The Air Force, for example, is considering the possibility of using new blimps to fly into radar sites in Alaska, Canada and Greenland, where weather conditions make helicopter and aircraft operations hazardous.

Role of Technology Cited

As much as the perception of new missions, the revived interest in the airship was brought about by vast, if inconspicuous, technological improvements--nearly indestructible fabrics, new composite materials as light as balsa and as strong as steel, compact engines that provide 100-m.p.h. dash speeds and controls providing maneuverability undreamed of when blimps last flew for the Navy.

The assignment to build the prototype will go either to Goodyear Aerospace Co. or to a partnership of Westinghouse Electric Corp. and Airship Industries Inc., a British firm with a fleet of five blimps operating in the United States, three of them scheduled to spend the winter in Southern California.

Advertisement

Goodyear has proposed a modern version of its venerable ZPG-3W, the last blimp it built for the Navy around 1960 and the largest non-rigid airship ever flown, containing 1.5 million cubic feet of helium.

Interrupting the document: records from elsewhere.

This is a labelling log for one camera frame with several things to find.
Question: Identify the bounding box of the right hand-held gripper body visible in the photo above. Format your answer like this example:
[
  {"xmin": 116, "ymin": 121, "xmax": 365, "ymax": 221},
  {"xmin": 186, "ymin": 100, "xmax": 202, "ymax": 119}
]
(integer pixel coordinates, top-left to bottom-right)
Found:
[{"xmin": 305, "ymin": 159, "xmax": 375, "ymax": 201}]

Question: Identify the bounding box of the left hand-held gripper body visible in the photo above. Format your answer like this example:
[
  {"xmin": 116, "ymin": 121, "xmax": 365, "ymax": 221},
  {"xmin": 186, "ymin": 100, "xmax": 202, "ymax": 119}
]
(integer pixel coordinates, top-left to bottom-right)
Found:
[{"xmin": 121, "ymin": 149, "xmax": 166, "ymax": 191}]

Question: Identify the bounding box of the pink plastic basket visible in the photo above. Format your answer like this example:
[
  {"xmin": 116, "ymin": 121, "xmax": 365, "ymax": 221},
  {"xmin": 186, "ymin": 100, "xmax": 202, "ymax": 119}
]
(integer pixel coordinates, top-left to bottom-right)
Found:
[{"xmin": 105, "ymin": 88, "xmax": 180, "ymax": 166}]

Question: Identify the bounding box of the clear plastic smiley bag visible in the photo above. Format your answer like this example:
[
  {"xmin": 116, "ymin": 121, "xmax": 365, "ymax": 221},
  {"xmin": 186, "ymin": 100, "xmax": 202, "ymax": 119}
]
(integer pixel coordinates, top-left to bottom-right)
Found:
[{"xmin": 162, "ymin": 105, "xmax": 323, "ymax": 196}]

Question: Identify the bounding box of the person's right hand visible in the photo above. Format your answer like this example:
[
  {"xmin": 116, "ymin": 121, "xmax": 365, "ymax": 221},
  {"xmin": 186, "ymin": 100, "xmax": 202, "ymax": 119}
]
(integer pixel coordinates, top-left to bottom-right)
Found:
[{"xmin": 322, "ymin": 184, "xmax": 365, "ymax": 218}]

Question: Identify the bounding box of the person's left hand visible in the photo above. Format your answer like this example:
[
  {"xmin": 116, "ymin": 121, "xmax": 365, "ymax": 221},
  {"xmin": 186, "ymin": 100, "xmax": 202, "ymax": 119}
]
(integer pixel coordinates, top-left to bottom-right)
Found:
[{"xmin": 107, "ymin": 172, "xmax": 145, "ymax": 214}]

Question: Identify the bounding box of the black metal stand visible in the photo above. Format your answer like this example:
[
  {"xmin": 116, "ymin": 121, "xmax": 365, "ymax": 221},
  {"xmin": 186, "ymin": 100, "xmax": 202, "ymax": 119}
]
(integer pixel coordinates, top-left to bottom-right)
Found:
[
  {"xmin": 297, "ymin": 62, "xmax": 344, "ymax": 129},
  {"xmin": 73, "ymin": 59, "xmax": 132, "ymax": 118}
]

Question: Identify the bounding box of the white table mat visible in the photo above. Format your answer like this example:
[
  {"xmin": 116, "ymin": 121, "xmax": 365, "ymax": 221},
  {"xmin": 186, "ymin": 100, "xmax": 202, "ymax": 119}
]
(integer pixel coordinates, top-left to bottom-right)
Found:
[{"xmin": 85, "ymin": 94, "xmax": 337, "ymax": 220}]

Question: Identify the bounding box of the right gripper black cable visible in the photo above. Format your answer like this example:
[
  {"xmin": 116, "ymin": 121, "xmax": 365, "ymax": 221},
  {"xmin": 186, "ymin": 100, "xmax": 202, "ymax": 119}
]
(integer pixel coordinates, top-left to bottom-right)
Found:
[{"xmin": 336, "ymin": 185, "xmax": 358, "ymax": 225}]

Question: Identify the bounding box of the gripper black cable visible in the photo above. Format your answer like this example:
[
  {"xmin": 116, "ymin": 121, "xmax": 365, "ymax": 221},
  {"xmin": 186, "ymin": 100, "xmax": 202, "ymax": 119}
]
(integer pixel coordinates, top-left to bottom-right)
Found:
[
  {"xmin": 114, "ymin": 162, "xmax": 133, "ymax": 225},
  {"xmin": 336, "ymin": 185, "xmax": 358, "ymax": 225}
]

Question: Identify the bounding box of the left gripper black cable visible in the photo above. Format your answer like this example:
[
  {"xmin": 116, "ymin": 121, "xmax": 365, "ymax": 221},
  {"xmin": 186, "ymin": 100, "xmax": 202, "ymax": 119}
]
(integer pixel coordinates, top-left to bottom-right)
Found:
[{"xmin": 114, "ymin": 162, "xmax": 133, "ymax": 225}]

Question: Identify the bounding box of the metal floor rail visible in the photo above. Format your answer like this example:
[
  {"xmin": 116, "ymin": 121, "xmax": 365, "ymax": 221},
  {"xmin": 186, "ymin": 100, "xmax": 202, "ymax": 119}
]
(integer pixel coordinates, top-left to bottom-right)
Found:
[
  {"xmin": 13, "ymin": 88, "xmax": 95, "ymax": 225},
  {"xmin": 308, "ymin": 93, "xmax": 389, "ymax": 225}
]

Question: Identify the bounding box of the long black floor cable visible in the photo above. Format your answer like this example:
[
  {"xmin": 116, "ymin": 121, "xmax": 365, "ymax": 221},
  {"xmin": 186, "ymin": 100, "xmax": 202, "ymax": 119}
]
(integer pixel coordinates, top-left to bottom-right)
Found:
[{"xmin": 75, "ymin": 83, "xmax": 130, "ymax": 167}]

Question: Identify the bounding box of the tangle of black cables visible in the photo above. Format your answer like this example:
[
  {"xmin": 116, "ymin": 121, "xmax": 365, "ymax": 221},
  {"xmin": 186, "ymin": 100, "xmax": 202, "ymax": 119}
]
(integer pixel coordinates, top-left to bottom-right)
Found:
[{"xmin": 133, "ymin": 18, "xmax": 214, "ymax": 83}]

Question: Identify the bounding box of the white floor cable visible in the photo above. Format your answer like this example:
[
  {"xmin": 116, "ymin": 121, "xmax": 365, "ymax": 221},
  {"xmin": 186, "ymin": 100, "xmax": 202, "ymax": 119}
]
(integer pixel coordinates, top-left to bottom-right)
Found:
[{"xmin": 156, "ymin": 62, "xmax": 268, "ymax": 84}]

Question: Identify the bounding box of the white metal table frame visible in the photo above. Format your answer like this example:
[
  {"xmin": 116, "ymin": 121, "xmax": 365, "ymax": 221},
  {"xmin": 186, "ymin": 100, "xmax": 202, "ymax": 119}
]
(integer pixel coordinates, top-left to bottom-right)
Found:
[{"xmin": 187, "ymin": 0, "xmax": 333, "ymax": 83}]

Airship Industries and Westinghouse have proposed an even larger one--2.2 million cubic feet--a scaled-up version of the ships the British company has built for advertisers on four continents in the last few years.

“Although the emphasis right now is heavily on anti-air warfare,” said Westinghouse’s J. W. Phipps, “the potential for secondary missions such as coastal surveillance is immense. The applications have been around, waiting for the technology to catch up.”

Even after two years of testing, the Navy may decide that an operational airship must be bigger than either of the blimps it is now studying. To carry the necessary radar and equipment, Phipps predicted, an operational blimp will probably have a huge capacity of 3 million cubic feet of helium, making it twice the size of anything flown before.

Indeed, the Boeing Co. concluded that the Navy may need something that exceeds the prudent size of a blimp, even considering new super-strength fabrics available for the gas bags. It has proposed that the Navy consider a dirigible. Boeing engineers contend the time is at hand for the reincarnation of the rigid-frame ships with strong new composite materials for their shells.

Technological improvements have also stirred new interest in aerostats, or tethered balloons.

Advertisement

In the Bahamas, off Key West, Fla., and at Cape Canaveral, Fla., blimp-shaped aerostats with radar slung beneath them keep watch for drug smugglers, and six more are to be deployed along the border with Mexico.

Aerostat Use Weighed

Saudi Arabia is looking at the possibility of using the aerostat to keep an eye on the Persian Gulf.

After a bruising battle with Congress, the Reagan Administration sold the Saudi government sophisticated AWACS planes, including some of the country’s most sophisticated radar and data-processing equipment, for gulf surveillance and protection of its oil fields and ports.

But sources said the Saudis are now looking longingly at the possibility of aerostats along its gulf coast because it costs $1 million a week to keep AWACS planes airborne and the constant use rapidly ages the aircraft.